On the face of it, this is illogical because banks do not normally lend large amounts to small companies. “The reason is, they didn’t. These small companies were larger companies at some point, and the reason their debt/equity ratio is so big is that things have gone wrong. That’s a very powerful forecaster of future negative returns.”
For the mass of stocks, all but the largest 100 in the universe, the debt/equity ratio is unimportant, he suggests. “For everything in the middle, if you regressed debt/equity ratio against future price returns, it had absolutely no power whatever. It shouldn’t be in the model, because there’s nothing there.”

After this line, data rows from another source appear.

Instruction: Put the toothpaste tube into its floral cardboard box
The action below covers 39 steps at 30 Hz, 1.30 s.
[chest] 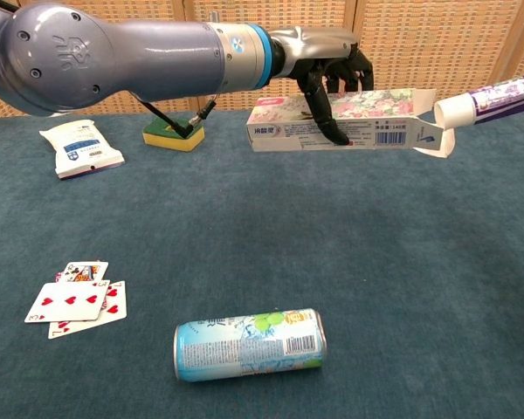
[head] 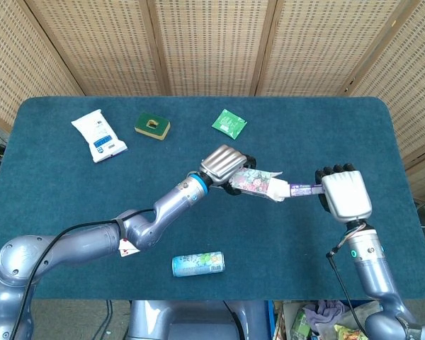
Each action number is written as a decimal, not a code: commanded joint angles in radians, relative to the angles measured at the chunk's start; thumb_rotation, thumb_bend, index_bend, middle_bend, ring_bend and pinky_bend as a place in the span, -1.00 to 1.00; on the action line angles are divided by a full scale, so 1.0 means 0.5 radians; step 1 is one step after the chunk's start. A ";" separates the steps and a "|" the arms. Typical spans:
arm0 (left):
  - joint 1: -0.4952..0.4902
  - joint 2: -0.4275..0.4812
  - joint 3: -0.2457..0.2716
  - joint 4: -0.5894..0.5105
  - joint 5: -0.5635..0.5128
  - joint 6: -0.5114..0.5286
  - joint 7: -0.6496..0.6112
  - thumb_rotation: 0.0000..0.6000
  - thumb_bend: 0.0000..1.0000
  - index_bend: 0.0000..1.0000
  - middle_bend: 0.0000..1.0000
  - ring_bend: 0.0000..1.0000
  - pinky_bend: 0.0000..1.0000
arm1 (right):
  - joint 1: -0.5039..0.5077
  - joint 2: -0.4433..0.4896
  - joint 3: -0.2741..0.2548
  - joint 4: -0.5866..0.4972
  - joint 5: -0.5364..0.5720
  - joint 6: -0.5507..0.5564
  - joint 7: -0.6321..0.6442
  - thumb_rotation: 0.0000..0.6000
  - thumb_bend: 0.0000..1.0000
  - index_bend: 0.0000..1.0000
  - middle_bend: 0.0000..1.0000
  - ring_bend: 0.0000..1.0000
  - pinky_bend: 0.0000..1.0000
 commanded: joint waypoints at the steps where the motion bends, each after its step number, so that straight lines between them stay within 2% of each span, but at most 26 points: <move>1: -0.001 -0.009 -0.001 0.014 -0.005 0.002 -0.008 1.00 -0.55 0.02 -0.01 -0.09 -0.02 | 0.010 0.001 0.010 0.001 0.016 -0.009 0.009 1.00 0.14 0.16 0.20 -0.11 -0.24; 15: -0.046 -0.094 -0.046 0.056 -0.053 0.009 -0.060 1.00 -0.55 0.04 -0.01 -0.09 -0.02 | 0.105 -0.052 0.052 0.018 0.124 -0.041 -0.069 1.00 0.14 0.16 0.20 -0.11 -0.24; 29: -0.085 -0.137 -0.091 0.051 -0.181 0.034 -0.035 1.00 -0.55 0.05 0.02 -0.07 -0.02 | 0.161 -0.140 -0.008 0.015 0.062 0.048 -0.285 1.00 0.14 0.18 0.22 -0.08 -0.21; 34: -0.071 -0.180 -0.120 0.053 -0.213 0.065 -0.096 1.00 -0.55 0.07 0.03 -0.07 -0.02 | 0.173 -0.169 -0.036 0.014 -0.016 0.100 -0.382 1.00 0.14 0.18 0.21 -0.08 -0.21; 39: -0.015 -0.260 -0.204 0.053 -0.188 0.142 -0.313 1.00 -0.55 0.09 0.04 -0.06 -0.02 | 0.176 -0.190 -0.055 0.037 -0.067 0.133 -0.450 1.00 0.14 0.18 0.18 -0.08 -0.21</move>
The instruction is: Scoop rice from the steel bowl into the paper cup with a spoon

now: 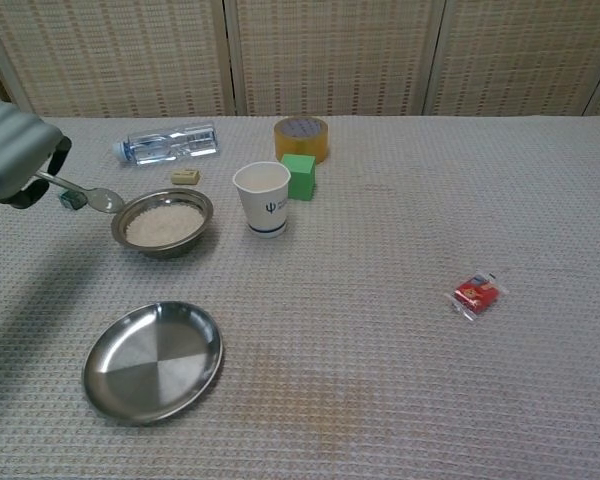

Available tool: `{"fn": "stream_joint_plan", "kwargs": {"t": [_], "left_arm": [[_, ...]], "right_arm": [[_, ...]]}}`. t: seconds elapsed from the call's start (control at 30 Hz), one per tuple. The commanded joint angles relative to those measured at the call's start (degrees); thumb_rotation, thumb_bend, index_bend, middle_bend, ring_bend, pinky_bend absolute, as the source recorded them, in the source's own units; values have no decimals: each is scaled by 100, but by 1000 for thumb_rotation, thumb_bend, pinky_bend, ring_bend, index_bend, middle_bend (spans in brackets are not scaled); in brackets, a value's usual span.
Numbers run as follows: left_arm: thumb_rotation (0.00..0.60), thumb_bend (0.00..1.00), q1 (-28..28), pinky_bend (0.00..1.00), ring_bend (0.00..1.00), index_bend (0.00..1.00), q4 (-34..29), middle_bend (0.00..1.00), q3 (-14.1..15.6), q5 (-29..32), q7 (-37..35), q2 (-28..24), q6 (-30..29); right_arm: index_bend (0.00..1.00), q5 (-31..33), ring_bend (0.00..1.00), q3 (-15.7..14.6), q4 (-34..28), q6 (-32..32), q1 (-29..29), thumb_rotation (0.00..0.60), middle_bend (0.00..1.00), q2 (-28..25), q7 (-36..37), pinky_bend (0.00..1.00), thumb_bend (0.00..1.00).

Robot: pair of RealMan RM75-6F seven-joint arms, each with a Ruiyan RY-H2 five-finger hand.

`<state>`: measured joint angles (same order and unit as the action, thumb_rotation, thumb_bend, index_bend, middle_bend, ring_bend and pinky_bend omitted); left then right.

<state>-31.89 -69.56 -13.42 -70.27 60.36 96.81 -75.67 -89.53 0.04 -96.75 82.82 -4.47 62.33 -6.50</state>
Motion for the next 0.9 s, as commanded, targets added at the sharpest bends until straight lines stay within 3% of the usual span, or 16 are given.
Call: {"fn": "stream_joint_plan", "kwargs": {"t": [0.03, 0.3, 0.9], "left_arm": [[600, 415, -321, 1000, 1000, 571, 739, 1000, 49, -194, 402, 388, -107], [600, 415, -576, 1000, 1000, 569, 1888, 1000, 172, -361, 771, 1035, -166], [600, 415, -658, 1000, 1000, 567, 3058, 1000, 366, -573, 833, 1717, -188]], "right_arm": [[0, -23, 0, -11, -16, 19, 12, 600, 0, -21, 21, 0, 154], [0, -68, 0, -23, -28, 32, 18, 600, 0, -84, 131, 0, 154], [0, -179, 0, -75, -104, 66, 48, 600, 0, -183, 248, 0, 154]]}}
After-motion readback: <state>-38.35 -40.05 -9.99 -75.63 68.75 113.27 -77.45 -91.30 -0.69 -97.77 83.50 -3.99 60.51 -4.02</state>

At the level of the largest companies, the effect is the reverse of that found in the smaller companies. This is because the very largest companies almost never go out of business, he says. “They have diversified business lines, they have great access to the capital markets. In some cases the government won’t let them go out of business.”
Therefore, it is sensible for such companies to take on as much debt as they can to leverage their equity, he says. “So the effect is that when you’re big, the more debt you have the better.”
“Not too many people look at debt/equity ratio and break it up into those terms. We’ve taught ourselves to think that way.
“Everybody is looking at larger and larger datasets, but it is in the tail, in the very extremes of the data, that you can find the most interesting insights,” says Bruce.